Teen substance use can be difficult to treat, as many see experimenting with drugs or alcohol as a normal part of growing up. Often, teens enter treatment reluctantly, only because their parents insisted.
The current best practices for treating substance use and addiction include family-based therapy and a combination of cognitive behavioral therapy (CBT) and motivational enhancement therapy (MET). Another tool, called contingency management (CM), offers a way to engage teens and boost the success of their treatment. Evidence shows CM is effective at keeping adolescents in treatment, increasing their attendance and promoting abstinence when used as part of a comprehensive program. Yet despite its success, CM is underutilized. Barriers, from ethical concerns to funding limitations, have kept some providers from adopting it.
In this Q&A, discover how behavioral health specialists at Children’s Medical Center Dallas, part of Children’s Health℠, are utilizing contingency management to make a difference.
What is contingency management (CM)?
CM is a principle of positive reinforcement, offering rewards when teens demonstrate desired behaviors, such as negative drug tests and attending weekly counseling sessions. For each consecutive success, the value of the reward increases, which helps motivate patients to keep a good thing going.
“Stringing together several weeks in a row of clean drug screens has a real impact on long-term change,” says David Louis Atkinson, M.D., Medical Director of the Teen Recovery Program at Children’s Health and Associate Professor at UT Southwestern. “When patients get time away from drugs, they start to believe they can reach their goals and drugs become much less appealing. Teens who experience a few months of drug-free life can do a lot of maturing. They start to see ‘This is how substance use hurt me,’ and ‘Here’s how I can make my life better.’”
How do rewards support recovery?
The evidence behind CM is strong across different types of substances and it’s most effective when combined with other therapies – like cognitive behavioral therapy and motivational enhancement therapy. In the seven years since Children’s Health incorporated CM into their Teen Recovery Program, Dr. Atkinson has seen CM support teens in several ways.
- It injects positivity into a process that can feel confrontational. Adolescents tend to get desensitized to negative consequences. CM taps their desire to get something they want rather than only avoid things they don’t want.
- It motivates patients during early abstinence. Even after withdrawal symptoms pass, patients may struggle for a while with sleeping, eating and thinking clearly. CM provides a reason to try when abstinence doesn’t feel good.
- It trains the brain to accept delayed rewards. Substance use can shorten a person’s sense of the future, which makes it hard for them to value benefits that aren’t immediate. Having to wait for a weekly reward helps shift their mindset.
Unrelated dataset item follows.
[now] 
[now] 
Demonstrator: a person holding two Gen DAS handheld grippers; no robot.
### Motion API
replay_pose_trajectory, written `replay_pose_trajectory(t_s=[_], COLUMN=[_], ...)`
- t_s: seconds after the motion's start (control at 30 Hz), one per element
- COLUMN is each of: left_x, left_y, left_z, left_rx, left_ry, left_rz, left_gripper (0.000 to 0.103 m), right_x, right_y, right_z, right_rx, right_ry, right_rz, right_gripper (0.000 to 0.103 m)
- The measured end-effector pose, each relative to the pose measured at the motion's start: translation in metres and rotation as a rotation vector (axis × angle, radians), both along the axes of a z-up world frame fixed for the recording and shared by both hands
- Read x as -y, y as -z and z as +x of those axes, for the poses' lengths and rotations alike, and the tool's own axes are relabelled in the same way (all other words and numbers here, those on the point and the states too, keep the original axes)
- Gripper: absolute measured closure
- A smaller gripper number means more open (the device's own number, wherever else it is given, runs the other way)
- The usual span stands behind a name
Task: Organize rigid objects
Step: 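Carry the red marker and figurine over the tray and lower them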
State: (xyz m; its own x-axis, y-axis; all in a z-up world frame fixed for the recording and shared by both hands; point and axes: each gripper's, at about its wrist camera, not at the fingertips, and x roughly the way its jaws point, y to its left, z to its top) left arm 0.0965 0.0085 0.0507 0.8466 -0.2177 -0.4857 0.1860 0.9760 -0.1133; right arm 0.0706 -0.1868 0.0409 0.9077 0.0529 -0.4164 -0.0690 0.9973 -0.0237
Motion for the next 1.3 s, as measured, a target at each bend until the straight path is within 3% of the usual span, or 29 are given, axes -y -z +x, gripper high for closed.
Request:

- It encourages adolescents to engage in therapy. Patients may rightly sense they have difficult work ahead in sessions with therapists who will challenge their thoughts. CM helps offset the stress of this process so it’s easier to allow new thoughts in.
Which barriers limit the use of contingency management?
Though most healthcare providers are convinced by the research on CM, some people in the larger culture raise ethical concerns about using rewards to convince patients to stay clean, which may be one reason CM isn’t used more widely.
“Broader integration of CM into teen recovery programs would help us help more patients,” says Dr. Atkinson. “While it’s important to not dangle the promise of a reward to get teens to start treatment if they aren’t otherwise ready, the benefits of CM are clear once treatment begins.”
The “payments” are only a bridge, he notes. Over time, the focus shifts from the incentives to life’s natural rewards. More importantly, research shows that people don’t relapse as soon as the rewards stop, as long as they’re in a comprehensive program that provides therapy.
The cost of the incentives is another barrier to wider use of CM. Insurance generally won’t cover the rewards, so providers often turn to grants or philanthropy for funding. This solution raises issues of its own. For example, when a grant ends, providers need a new funding source. And some funders limit the amount of money a program can spend per patient per year on CM – even though evidence supports using higher-value rewards. With policy changes that would allow insurance coverage and other forms of sustainable funding, more programs would be able to offer CM if they want to.
Why Children’s Health: Comprehensive substance use care
Children’s Health is the only treatment center for teens in North Texas using CM as part of a comprehensive program.
After a detailed evaluation, teens in the program do individual, family and group therapy. They also take weekly rapid drug tests and are rewarded for clean tests with gift cards from a retailer or restaurant. Children’s Medical Center Foundation funds the gift cards.
Parents are involved in treatment too and families get long-term support. To give teens the best chance for success, the program provides care for both substance use and mental health conditions, such as depression and anxiety.